Lacey Muszynski — Glendale, WI

You don’t need a brunch date to enjoy the Bloody Mary. Inspired by the cocktail favorite, this sandwich brings Wisconsin cheese curds, mozzarella and parmesan together with a Bloody Mary relish, heirloom tomatoes, celery leaves, bacon and a homemade parmesan-olive bread.

COOKING DIRECTIONS

For pickles: Combine first 7 ingredients in quart jar. Shake to dissolve salt. Slice cucumber into thin slices. Place in jar with pickling liquid; refrigerate at least 2 hours or up to 3 days.

For bread:* Combine warm water and yeast in bowl of stand mixer; let sit 5 minutes until foamy. Add flour and salt; knead with dough hook (or by hand) for 10 minutes. Dough should be smooth and slightly sticky. Remove dough from bowl and pat into a rectangle, approximately 12 inches x 8 inches. Spread chopped olives evenly over dough, pressing them in with fingers. Sprinkle parmesan evenly over olives. Roll dough up jelly roll-style into log, shape log into a spiral. Place in oiled bowl and let rise 1 hour or until doubled in size. Punch down dough and reshape into ball. Return to bowl and let rise 30 minutes. Remove dough from bowl; gently shape into round loaf. Place on parchment paper on flat surface covered loosely with a light towel; let rise for 30-45 minutes or until a fingerprint springs back slowly.

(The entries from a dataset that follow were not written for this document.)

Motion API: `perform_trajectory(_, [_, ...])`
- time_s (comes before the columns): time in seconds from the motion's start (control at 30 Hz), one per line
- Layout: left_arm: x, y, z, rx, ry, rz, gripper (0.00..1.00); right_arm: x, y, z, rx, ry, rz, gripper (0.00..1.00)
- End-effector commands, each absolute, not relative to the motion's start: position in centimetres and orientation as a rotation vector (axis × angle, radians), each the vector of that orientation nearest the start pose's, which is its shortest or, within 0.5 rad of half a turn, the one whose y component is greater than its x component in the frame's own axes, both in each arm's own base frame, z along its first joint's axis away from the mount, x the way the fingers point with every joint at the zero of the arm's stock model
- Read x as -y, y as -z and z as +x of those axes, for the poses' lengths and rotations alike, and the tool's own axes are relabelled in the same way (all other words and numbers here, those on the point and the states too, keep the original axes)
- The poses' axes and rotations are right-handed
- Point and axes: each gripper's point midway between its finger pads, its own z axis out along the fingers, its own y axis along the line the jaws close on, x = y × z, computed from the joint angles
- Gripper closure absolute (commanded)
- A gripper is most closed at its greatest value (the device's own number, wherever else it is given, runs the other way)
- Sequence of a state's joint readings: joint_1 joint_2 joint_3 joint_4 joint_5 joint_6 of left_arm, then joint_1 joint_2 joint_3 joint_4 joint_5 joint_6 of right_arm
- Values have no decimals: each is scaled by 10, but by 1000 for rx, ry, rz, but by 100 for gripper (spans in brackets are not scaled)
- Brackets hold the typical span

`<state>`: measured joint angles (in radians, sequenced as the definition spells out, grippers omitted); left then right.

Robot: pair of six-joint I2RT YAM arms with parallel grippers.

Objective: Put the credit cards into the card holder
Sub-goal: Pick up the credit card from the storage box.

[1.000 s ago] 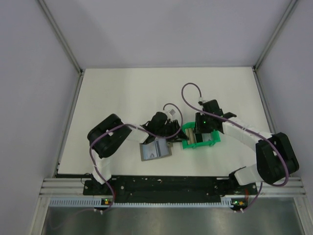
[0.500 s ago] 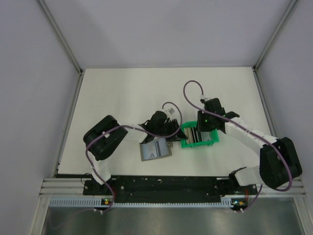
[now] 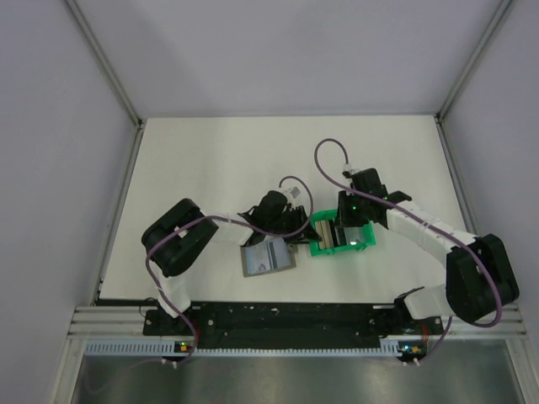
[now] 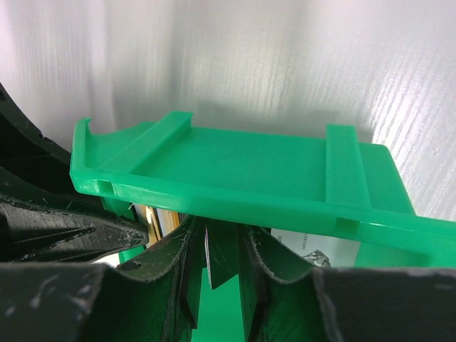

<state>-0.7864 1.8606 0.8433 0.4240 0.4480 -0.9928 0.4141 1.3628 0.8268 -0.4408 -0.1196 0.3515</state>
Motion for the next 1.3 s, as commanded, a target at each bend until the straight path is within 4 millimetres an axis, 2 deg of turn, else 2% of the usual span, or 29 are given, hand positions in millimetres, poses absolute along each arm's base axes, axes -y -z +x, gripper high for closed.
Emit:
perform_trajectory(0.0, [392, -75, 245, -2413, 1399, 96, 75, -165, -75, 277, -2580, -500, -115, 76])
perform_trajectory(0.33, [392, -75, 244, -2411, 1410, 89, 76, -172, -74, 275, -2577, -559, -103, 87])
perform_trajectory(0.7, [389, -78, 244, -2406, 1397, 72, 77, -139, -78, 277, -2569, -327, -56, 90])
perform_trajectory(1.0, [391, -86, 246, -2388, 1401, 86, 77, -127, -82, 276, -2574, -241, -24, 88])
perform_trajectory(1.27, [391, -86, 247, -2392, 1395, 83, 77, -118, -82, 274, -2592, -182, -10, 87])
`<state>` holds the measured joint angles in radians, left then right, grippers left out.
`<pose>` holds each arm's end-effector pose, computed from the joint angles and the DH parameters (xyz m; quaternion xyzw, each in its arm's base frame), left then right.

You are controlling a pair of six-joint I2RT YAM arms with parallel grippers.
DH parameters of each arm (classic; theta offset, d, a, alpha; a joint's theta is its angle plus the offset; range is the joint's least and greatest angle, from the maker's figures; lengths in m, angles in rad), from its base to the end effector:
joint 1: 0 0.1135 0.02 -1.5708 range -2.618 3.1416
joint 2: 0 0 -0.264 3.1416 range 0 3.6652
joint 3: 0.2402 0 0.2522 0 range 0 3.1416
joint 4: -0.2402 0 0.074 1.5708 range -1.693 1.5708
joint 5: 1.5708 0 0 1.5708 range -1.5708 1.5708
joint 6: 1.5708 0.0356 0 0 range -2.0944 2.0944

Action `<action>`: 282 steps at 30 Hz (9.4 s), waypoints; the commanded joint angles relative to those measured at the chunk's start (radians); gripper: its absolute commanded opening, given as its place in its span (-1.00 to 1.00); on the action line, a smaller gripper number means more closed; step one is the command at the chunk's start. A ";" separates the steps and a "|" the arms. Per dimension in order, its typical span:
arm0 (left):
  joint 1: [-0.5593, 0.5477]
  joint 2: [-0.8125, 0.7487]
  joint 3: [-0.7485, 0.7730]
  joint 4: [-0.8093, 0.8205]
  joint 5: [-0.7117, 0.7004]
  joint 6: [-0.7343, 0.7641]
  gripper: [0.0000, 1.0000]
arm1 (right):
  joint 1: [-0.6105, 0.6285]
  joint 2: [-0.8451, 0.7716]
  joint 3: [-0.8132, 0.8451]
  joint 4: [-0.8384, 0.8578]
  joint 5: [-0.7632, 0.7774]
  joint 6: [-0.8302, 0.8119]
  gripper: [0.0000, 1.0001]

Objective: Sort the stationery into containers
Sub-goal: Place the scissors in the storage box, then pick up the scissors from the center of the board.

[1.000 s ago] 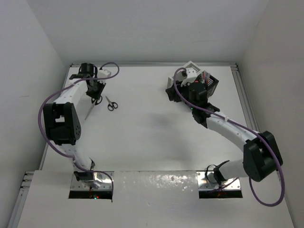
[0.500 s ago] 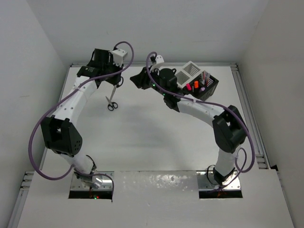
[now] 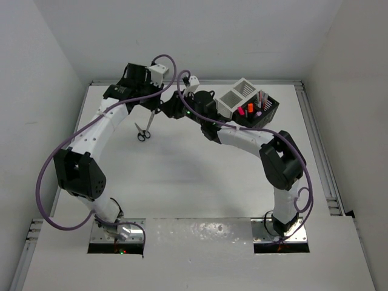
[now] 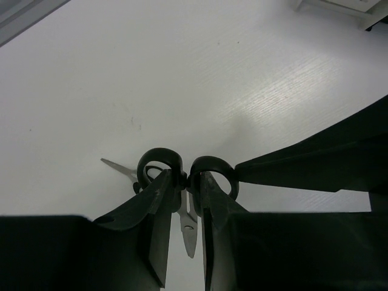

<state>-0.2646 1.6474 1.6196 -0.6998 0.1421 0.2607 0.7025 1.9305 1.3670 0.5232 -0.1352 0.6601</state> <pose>0.3542 -0.1012 0.3572 0.2644 0.8714 -0.0656 0.4081 0.3489 0.3017 0.2761 -0.0620 0.7184 0.4731 0.5062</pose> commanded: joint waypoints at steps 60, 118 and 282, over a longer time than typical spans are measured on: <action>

Heat the oven and baking stone to 425°F and continue to heat 30 minutes. Slide parchment paper and dough onto stone; bake 20 minutes. Reduce heat to 375°F and continue baking 25-35 minutes until bread is brown and sounds hollow when tapped on bottom. Cool completely before slicing.

For beer cheese: Place cream cheese in bowl of mixer; blend until softened. Add beer, Worcestershire sauce and cayenne; beat until smooth. Add cheddar; mix until combined. Mixture will be thick. Set aside.

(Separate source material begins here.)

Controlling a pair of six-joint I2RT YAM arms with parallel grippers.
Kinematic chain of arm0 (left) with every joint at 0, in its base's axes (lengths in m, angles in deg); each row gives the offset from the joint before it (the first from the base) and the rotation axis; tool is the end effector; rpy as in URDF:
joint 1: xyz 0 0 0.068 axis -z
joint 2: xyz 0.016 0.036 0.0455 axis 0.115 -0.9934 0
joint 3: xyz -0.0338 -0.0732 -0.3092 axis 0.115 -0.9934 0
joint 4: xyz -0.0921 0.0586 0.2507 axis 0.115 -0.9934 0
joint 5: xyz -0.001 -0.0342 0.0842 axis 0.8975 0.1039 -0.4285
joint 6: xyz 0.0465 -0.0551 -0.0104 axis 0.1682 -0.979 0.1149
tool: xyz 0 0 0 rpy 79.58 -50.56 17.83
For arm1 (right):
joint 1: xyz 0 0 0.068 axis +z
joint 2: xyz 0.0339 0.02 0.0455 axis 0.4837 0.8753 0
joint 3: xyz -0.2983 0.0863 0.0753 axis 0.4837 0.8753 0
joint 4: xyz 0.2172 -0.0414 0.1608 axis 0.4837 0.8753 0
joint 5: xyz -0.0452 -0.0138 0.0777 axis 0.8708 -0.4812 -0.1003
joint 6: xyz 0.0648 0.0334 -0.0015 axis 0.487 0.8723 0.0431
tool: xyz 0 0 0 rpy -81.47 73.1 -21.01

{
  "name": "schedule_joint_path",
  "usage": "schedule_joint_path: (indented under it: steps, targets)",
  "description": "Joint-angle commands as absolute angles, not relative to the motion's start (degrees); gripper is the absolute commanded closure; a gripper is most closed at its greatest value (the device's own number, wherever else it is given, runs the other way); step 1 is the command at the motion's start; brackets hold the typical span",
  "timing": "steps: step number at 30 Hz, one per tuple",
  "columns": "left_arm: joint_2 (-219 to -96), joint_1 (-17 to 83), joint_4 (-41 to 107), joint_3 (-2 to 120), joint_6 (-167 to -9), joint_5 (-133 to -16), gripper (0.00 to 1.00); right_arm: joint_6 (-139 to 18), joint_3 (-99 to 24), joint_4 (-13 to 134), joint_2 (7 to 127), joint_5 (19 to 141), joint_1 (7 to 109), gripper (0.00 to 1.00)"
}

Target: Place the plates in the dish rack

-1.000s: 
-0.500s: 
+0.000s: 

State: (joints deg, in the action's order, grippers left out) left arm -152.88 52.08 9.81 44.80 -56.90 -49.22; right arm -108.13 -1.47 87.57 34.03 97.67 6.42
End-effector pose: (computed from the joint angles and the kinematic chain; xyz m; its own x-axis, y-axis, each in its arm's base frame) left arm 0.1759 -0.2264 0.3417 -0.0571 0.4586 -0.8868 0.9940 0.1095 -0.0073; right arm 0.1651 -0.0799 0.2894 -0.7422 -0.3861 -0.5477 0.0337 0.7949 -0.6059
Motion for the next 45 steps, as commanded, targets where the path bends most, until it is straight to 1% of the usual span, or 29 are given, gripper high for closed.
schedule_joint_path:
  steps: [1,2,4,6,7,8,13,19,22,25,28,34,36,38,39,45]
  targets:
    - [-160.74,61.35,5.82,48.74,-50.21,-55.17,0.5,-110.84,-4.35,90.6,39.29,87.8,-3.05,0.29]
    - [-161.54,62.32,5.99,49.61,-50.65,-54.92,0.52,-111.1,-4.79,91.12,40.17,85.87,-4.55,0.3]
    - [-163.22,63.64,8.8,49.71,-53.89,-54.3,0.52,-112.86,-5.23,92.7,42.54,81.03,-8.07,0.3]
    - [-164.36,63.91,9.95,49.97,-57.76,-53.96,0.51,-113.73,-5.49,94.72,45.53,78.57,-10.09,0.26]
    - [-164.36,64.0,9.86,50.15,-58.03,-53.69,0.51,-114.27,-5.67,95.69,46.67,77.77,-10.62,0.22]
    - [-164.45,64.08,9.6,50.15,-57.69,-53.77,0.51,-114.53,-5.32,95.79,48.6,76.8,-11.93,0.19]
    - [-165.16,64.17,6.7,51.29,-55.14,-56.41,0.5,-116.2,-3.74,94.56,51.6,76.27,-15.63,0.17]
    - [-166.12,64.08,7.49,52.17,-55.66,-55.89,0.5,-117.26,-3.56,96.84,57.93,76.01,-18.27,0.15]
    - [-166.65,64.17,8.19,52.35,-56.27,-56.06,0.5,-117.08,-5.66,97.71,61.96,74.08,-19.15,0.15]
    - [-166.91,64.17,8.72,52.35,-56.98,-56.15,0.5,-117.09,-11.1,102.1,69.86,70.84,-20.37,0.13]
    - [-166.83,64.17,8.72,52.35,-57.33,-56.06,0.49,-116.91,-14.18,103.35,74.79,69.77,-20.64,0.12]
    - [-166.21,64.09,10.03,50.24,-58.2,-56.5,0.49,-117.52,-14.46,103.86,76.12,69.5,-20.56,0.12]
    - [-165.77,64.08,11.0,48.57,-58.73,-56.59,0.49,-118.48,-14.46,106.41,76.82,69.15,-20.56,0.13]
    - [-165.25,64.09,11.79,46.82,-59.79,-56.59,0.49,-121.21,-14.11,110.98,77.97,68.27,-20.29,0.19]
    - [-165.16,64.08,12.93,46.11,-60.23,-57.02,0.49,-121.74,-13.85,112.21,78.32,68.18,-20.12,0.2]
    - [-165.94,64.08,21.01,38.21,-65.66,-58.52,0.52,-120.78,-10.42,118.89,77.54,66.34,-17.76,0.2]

For relish: Place all relish ingredients in small saucepan; bring to boil over medium-high heat. Continue cooking, stirring occasionally, until liquid is reduced and mixture is thick with consistency of jam, about 15 minutes.

For assembly: Slice bread into 8 slices; butter 1 side of each slice. Place buttered-side down on hot griddle over medium heat until golden brown and crunchy. Meanwhile, heat broiler. On untoasted side of 4 bread slices, place a layer of cheese curds and broil until melted, about 2-3 minutes. Arrange 2 tomato slices on top of melted cheese curds, season with a pinch of salt and pepper, and top with 1 slice of mozzarella.

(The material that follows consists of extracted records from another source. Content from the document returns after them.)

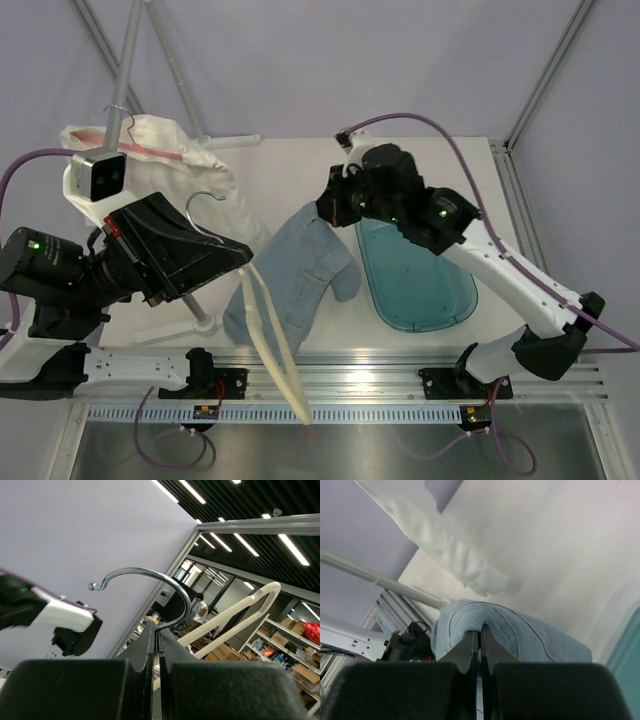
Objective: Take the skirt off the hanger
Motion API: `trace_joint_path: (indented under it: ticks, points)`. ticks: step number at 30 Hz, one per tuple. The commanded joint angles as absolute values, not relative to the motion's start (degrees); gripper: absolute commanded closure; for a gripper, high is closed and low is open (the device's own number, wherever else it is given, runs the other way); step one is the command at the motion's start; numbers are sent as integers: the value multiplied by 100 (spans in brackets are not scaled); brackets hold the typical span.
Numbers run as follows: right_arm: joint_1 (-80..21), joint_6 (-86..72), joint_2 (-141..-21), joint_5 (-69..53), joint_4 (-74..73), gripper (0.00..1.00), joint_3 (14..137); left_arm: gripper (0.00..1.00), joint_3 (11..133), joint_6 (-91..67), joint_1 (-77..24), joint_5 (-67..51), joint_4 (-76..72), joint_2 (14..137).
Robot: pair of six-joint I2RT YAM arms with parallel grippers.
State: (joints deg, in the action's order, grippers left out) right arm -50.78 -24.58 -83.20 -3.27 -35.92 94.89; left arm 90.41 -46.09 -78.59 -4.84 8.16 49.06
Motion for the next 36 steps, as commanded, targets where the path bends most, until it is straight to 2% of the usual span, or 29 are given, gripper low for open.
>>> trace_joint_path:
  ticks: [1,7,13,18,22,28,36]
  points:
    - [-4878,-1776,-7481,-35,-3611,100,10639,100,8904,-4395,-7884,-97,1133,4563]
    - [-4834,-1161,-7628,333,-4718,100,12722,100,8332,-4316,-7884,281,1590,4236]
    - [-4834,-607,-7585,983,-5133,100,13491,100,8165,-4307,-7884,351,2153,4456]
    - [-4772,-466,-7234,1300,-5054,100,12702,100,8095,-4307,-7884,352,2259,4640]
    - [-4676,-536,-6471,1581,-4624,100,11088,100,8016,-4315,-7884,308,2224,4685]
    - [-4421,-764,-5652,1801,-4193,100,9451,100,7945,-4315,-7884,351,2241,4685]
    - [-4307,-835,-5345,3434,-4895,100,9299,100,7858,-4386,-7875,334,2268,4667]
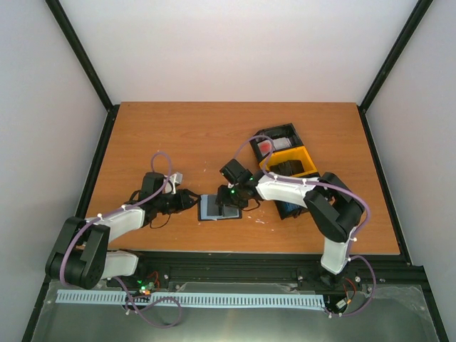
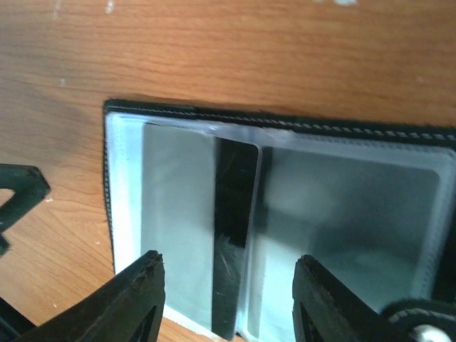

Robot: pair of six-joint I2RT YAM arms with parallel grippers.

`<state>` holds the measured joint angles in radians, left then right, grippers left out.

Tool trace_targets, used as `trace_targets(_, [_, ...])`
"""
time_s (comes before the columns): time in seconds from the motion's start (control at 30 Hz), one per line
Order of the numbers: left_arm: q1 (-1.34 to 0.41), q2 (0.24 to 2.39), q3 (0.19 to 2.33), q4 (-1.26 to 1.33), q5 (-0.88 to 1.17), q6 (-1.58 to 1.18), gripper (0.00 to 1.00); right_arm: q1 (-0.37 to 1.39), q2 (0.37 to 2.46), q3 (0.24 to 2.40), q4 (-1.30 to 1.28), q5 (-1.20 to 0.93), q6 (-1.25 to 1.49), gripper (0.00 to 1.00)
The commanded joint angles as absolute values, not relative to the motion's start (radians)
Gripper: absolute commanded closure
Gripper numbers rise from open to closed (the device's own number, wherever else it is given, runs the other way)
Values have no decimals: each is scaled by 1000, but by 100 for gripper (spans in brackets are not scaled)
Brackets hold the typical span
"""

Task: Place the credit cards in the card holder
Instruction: Insert the credit card into the card holder.

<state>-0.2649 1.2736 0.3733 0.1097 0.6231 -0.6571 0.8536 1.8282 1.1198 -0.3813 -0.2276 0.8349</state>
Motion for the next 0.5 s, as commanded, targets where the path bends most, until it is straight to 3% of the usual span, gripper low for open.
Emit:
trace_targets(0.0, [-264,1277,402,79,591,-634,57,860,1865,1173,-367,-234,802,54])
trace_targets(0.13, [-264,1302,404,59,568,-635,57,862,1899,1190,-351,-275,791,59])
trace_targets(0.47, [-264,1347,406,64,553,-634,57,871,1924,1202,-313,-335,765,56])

On remaining 4 slices, spread a thick layer of beer cheese on untoasted side. Place 2 slices bacon over spread, followed by 1 mozzarella slice. Broil all slices until mozzarella melts, about 1-2 minutes. Spread 2-3 tablespoons of relish on 4 of the slices and arrange 3 pickle slices and 4-6 celery leaves over. Close sandwiches with prepared slices and serve immediately.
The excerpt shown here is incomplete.